* PROMPT
In the entries that follow, the line with "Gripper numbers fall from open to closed" opens the range and the line with "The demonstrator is" closes it; repeat that range exactly, both lines included.

* DATA FOR THE TASK
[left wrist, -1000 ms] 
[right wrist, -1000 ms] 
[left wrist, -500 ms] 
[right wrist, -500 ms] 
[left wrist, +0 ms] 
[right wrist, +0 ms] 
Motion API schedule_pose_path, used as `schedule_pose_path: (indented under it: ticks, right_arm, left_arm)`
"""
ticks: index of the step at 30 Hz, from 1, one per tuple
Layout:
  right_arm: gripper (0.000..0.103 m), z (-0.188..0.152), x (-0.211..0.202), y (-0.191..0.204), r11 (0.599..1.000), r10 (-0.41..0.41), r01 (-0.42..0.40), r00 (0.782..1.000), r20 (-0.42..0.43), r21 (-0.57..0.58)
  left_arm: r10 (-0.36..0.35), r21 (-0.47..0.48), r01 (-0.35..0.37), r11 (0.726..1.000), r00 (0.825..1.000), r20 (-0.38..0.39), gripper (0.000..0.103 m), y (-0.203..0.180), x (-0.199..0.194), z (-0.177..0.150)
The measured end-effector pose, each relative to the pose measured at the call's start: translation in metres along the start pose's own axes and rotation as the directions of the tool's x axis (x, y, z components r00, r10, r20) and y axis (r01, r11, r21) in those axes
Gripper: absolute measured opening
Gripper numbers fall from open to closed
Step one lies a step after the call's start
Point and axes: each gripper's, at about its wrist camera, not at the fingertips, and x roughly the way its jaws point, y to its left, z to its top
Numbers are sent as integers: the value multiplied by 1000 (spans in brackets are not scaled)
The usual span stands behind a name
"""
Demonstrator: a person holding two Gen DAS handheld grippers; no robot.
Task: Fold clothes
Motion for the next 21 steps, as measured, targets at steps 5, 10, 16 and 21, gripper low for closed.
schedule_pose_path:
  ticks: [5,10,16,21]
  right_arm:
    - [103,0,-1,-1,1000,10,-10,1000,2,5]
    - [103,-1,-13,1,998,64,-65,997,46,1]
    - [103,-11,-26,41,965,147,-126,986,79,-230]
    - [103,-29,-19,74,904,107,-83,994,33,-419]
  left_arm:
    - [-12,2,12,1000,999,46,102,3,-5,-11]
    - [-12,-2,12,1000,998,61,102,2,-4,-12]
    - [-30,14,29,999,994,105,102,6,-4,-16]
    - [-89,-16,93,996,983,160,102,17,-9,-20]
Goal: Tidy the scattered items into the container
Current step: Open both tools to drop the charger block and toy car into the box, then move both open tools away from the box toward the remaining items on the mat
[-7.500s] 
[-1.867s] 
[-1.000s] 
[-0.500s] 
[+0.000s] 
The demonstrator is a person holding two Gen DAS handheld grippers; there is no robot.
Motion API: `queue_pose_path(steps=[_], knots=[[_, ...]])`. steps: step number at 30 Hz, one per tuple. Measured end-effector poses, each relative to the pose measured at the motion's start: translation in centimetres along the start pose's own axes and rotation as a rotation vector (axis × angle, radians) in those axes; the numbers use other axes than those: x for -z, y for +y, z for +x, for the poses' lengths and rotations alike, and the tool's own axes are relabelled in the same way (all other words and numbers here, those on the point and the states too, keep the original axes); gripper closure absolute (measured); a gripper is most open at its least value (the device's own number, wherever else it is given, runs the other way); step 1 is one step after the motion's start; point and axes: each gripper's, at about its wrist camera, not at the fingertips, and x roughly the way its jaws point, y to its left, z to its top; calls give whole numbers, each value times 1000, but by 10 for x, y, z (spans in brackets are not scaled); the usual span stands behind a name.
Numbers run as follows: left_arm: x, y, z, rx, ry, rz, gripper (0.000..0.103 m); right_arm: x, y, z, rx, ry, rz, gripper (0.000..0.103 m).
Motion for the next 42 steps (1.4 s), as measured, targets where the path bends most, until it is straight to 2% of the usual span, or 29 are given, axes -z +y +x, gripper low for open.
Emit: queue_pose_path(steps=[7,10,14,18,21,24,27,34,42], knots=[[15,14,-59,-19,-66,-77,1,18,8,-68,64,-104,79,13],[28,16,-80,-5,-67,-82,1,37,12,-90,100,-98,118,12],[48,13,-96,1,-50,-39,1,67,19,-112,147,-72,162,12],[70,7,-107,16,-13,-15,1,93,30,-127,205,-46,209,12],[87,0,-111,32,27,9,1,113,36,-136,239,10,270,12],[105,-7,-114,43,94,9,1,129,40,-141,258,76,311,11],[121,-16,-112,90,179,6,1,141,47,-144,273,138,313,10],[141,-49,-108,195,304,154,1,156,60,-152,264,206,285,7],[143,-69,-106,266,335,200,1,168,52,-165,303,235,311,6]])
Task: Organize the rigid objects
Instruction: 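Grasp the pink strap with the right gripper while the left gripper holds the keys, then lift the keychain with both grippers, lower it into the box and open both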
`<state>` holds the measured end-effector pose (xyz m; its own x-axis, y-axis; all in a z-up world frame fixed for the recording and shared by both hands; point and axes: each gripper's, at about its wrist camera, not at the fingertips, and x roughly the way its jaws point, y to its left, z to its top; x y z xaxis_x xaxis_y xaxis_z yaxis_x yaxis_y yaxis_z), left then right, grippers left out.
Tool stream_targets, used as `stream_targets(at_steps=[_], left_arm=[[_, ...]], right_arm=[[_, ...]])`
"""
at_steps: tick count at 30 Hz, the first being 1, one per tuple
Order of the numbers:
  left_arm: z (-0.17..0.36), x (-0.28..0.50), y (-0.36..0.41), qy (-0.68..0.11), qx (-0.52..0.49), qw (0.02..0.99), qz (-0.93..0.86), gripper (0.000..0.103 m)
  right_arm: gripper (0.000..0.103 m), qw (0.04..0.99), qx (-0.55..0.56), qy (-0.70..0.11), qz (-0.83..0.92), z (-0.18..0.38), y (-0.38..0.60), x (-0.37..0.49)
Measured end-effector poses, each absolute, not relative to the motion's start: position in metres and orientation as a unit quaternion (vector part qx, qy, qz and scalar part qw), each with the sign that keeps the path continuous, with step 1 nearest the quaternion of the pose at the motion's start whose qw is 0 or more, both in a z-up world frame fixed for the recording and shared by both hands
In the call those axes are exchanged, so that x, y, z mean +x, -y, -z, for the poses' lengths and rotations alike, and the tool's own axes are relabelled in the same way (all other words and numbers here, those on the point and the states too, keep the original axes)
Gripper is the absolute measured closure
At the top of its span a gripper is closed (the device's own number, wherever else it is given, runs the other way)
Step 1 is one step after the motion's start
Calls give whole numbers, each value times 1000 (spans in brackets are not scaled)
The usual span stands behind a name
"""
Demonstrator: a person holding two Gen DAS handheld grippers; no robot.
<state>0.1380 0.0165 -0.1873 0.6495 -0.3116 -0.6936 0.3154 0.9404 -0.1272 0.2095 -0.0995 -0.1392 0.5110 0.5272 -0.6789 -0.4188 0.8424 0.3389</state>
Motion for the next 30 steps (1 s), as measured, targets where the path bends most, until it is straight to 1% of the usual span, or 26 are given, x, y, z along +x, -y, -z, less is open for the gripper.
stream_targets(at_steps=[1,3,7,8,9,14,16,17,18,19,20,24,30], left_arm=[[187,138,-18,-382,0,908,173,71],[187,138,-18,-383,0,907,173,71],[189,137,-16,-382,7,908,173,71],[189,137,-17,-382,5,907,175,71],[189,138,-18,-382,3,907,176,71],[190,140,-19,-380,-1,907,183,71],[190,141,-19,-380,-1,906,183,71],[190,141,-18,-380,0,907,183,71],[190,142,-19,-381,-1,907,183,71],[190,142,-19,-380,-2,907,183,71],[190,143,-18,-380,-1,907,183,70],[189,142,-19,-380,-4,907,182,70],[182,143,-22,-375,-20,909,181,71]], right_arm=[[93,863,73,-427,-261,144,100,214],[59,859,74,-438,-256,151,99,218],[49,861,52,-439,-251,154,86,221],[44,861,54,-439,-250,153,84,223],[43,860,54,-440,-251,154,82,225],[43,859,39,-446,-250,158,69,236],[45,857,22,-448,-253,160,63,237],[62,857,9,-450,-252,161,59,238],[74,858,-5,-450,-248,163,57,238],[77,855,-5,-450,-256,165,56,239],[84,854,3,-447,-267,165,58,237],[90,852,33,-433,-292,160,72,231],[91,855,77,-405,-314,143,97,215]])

* SOLVED EXERCISE
Gripper numbers fall from open to closed
Step one lies a step after the call's start
Point and axes: each gripper's, at about its wrist camera, not at the fingertips, and x roughly the way its jaws point, y to its left, z to its top
Numbers are sent as integers: the value multiplied by 1000 (spans in brackets are not scaled)
The usual span stands behind a name
"""
Demonstrator: a person holding two Gen DAS handheld grippers; no robot.
Task: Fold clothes
Motion for the next 21 steps, as measured, targets at steps 5, 10, 16 and 21, gripper low for closed.
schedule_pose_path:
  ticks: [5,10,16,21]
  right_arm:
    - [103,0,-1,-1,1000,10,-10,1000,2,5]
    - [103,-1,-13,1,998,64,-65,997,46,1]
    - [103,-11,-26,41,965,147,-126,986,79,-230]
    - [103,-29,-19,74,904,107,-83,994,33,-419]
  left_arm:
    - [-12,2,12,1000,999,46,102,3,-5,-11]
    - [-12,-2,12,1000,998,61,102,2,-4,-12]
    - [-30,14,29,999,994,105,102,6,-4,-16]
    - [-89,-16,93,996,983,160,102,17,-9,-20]
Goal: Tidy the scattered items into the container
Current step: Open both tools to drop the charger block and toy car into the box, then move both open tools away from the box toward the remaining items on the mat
[-7.500s] 
[-1.867s] 
[-1.000s] 
[-0.500s] 
[+0.000s] 
The demonstrator is a person holding two Gen DAS handheld grippers; there is no robot.

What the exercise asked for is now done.